ACTIVITY
All lines holding the word "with" in the listing below need to be copied.
§ §
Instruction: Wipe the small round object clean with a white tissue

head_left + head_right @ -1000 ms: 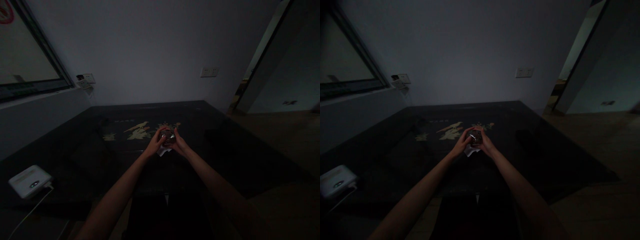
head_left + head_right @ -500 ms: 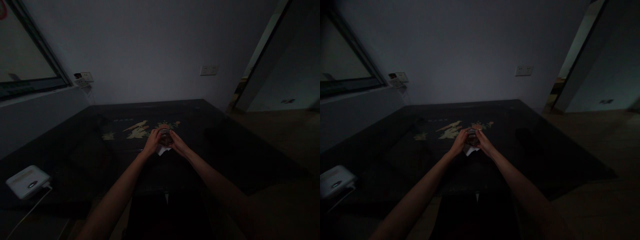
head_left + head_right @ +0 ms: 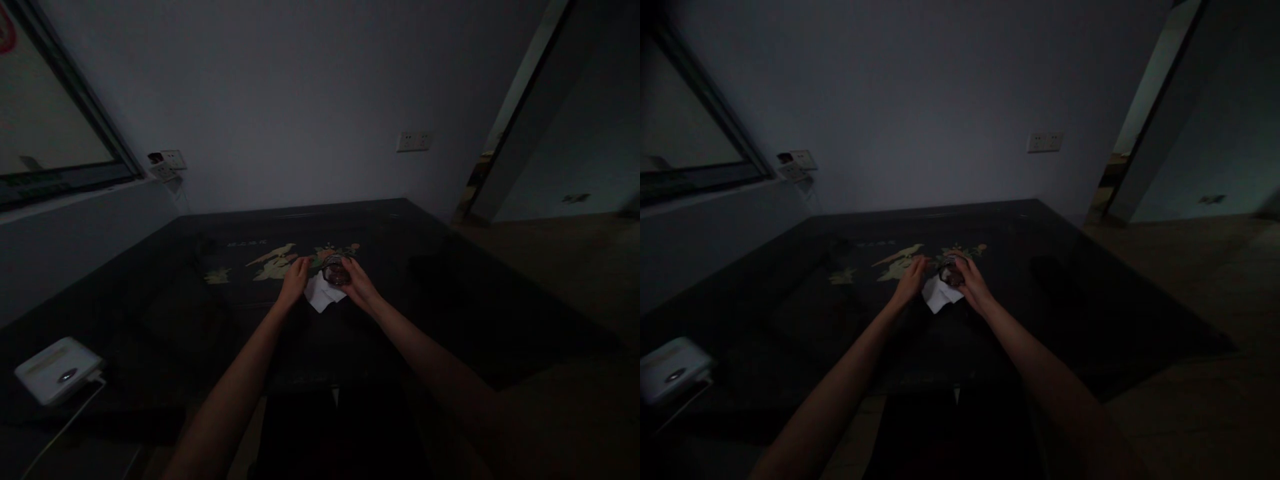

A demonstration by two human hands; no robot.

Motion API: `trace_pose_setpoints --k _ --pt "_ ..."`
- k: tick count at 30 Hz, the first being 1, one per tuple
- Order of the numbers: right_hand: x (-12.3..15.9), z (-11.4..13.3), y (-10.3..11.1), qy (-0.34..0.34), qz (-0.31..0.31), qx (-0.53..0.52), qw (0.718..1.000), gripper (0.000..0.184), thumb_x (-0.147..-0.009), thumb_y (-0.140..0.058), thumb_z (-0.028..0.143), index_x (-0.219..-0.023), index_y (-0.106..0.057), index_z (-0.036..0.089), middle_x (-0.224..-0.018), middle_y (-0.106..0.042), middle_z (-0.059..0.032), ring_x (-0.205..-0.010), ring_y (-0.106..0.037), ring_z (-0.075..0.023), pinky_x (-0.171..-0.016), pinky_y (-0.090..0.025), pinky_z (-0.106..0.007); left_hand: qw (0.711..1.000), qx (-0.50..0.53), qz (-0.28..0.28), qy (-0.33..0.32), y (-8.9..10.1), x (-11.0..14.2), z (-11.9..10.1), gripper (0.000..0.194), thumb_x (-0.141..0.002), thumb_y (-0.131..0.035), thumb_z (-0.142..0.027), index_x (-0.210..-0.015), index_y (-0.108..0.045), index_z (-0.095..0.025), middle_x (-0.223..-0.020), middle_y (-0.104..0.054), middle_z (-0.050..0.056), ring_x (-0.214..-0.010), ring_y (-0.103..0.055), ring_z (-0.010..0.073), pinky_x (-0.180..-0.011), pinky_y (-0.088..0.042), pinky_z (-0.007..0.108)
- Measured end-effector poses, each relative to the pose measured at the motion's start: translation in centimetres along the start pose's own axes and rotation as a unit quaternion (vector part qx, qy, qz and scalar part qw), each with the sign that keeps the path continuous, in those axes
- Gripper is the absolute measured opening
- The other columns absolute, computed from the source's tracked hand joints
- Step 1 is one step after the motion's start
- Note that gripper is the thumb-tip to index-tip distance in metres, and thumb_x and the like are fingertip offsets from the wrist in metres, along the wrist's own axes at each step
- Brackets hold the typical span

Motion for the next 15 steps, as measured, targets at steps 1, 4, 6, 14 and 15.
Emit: trace_pose_setpoints --k 1,4,6,14,15 --pt "-0.2 0.2 0.4 0.008 -0.013 0.000 1.000 0.039 -0.067 -0.078 0.048 -0.095 -0.062 0.027 -0.091 -0.070 0.0005 -0.083 -0.066 -0.0179 -0.071 -0.055 -0.033 1.000 -0.026 0.005 0.011 0.1 -0.1 0.4 0.037 -0.094 -0.038 -0.037 -0.109 -0.063 -0.015 -0.112 -0.066 0.011 -0.106 -0.060 0.0222 -0.095 -0.045 0.037" --pt "-0.6 0.9 1.4 0.035 -0.048 -0.016 0.998 0.041 -0.062 -0.082 0.044 -0.091 -0.061 0.024 -0.090 -0.071 -0.0002 -0.081 -0.067 -0.0174 -0.070 -0.055 -0.031 0.991 -0.111 0.052 0.048 -0.3 0.0 1.6 0.037 -0.088 -0.051 -0.041 -0.108 -0.063 -0.013 -0.104 -0.068 0.014 -0.098 -0.063 0.0249 -0.087 -0.048 0.036" --pt "-0.8 1.2 1.8 0.048 -0.064 -0.031 0.996 0.042 -0.059 -0.084 0.041 -0.089 -0.061 0.023 -0.089 -0.071 -0.0004 -0.080 -0.067 -0.0170 -0.072 -0.055 -0.031 0.981 -0.165 0.086 0.056 -0.7 0.4 2.1 0.044 -0.079 -0.063 -0.043 -0.111 -0.062 -0.012 -0.102 -0.068 0.016 -0.094 -0.063 0.0260 -0.082 -0.049 0.035" --pt "-1.2 0.7 2.1 0.023 -0.055 -0.048 0.997 0.041 -0.062 -0.083 0.044 -0.090 -0.065 0.021 -0.089 -0.073 -0.0023 -0.082 -0.068 -0.0170 -0.074 -0.056 -0.030 0.970 -0.210 0.112 0.058 -1.2 1.0 1.9 0.023 -0.077 -0.059 -0.030 -0.093 -0.065 -0.015 -0.093 -0.069 0.010 -0.086 -0.062 0.0231 -0.074 -0.046 0.030" --pt "-1.3 0.7 2.0 0.021 -0.052 -0.049 0.997 0.040 -0.064 -0.081 0.046 -0.091 -0.065 0.022 -0.089 -0.073 -0.0023 -0.083 -0.068 -0.0176 -0.075 -0.056 -0.031 0.973 -0.197 0.105 0.063 -1.1 0.9 1.8 0.021 -0.079 -0.057 -0.029 -0.092 -0.065 -0.014 -0.091 -0.069 0.010 -0.085 -0.062 0.0229 -0.074 -0.045 0.030"
Point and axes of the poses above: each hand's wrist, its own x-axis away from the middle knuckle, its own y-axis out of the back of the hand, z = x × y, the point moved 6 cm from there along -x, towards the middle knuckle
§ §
COMPLETED EXERCISE
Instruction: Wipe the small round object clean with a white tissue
- Measured end-effector poses, each relative to the pose measured at the motion's start: translation in centimetres along the start pose's own axes and rotation as a unit quaternion (vector part qx, qy, qz and scalar part qw), each with the sign that keeps the path continuous, in those axes

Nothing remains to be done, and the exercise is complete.